Flowers and his engineering team built ten more Colossus machines before the war ended. And they were all needed to keep cracking German secret messages.
Electronic computers proved to be the future of computing, and most historians consider the Colossus the first programmable electronic computer. In recognition of his war work, the British government gave Tommy Flowers a £1,000 bonus. This wasn’t enough to reimburse him for what he had spent out of his own pocket to build Colossus.
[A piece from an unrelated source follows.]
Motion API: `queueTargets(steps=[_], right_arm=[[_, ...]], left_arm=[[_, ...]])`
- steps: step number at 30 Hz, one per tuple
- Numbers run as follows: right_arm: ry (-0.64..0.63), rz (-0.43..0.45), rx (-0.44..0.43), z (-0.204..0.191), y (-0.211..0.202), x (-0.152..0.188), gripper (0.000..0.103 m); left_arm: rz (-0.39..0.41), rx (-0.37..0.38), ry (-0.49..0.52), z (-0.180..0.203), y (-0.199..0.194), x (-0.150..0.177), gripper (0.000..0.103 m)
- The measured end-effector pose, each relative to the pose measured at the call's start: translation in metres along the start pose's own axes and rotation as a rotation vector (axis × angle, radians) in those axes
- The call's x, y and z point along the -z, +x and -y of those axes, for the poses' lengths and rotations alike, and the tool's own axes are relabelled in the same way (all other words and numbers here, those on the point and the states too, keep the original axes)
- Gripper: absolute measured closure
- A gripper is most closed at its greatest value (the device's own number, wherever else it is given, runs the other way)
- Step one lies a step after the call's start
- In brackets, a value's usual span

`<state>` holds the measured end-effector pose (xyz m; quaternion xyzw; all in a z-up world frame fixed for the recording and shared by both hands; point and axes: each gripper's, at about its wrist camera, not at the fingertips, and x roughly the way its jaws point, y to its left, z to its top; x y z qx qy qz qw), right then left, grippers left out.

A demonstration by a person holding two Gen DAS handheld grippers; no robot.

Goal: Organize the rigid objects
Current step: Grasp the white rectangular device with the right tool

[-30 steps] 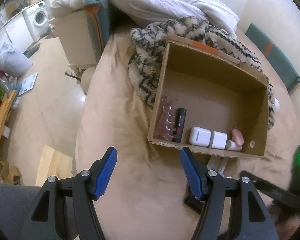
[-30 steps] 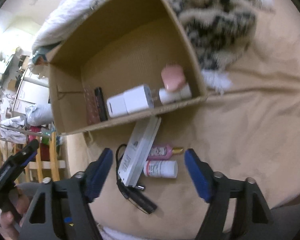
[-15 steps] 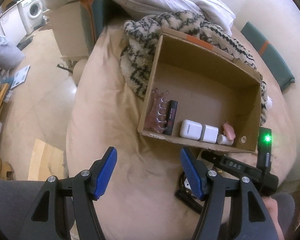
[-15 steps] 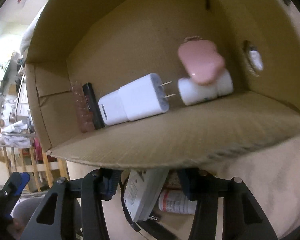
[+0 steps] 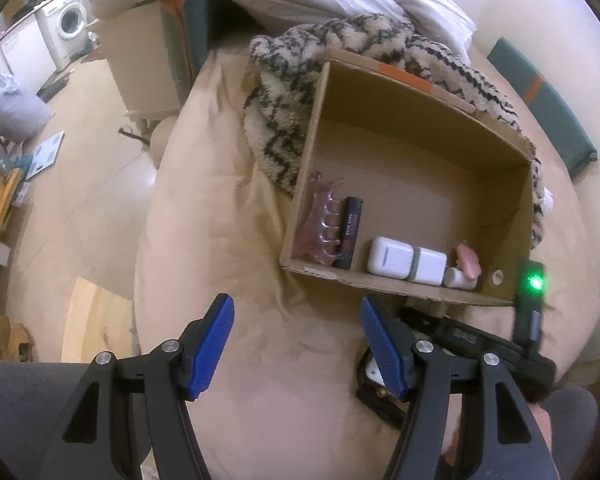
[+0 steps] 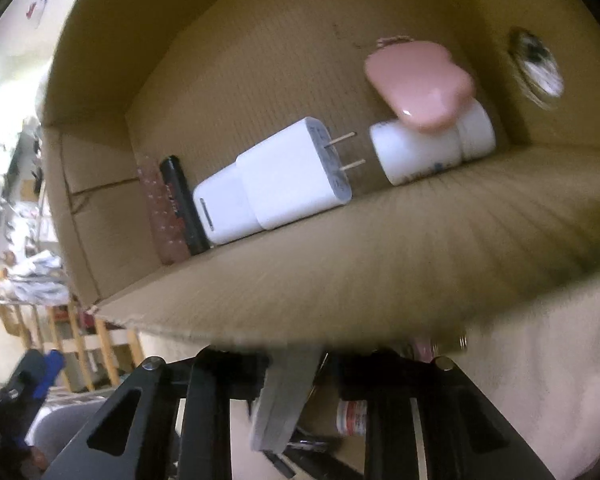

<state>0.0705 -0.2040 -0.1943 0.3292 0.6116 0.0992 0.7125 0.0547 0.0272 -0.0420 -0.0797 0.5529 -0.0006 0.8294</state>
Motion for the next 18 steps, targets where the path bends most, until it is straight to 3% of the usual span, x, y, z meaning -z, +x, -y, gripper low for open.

Rather than stuff the money in his bank account and chalk up the inadequate reimbursement to government cheapness, Tommy Flowers shared it with the fellow engineers and workers on his team.
We often complain about the “Great Man Theory of History” on this show. That is the idea that individual heroes are responsible for all the great things that have happened in the past. In a way, our Man Crush Monday and Woman Crush Wednesday shows fall into this trap. But it’s the work of people like Tommy Flowers, sharing what his reward with his co-workers that remind us how inadequate and insulting the Great Man Theory of History is.
Sure, we understand that Hollywood movies have to winnow down the number of characters involved when they produce a history-based movie like The Imitation Game. But, as I’m almost getting worn out saying, it’s up to us, Buzzkill Nation, to remember that great historical events are almost always the result of the work of dozens, hundreds, and in the case of Bletchley Park, thousands of people. And it’s up to us to recognize them, and remind the public that they were all Great Men and Great Women of history.
By sharing out the only tangible reward for his vital war work, that £1,000, Tommy Flowers did just that.
Jack Copeland, Colossus: The Secrets of Bletchley Park’s Codebreaking Computers (2006).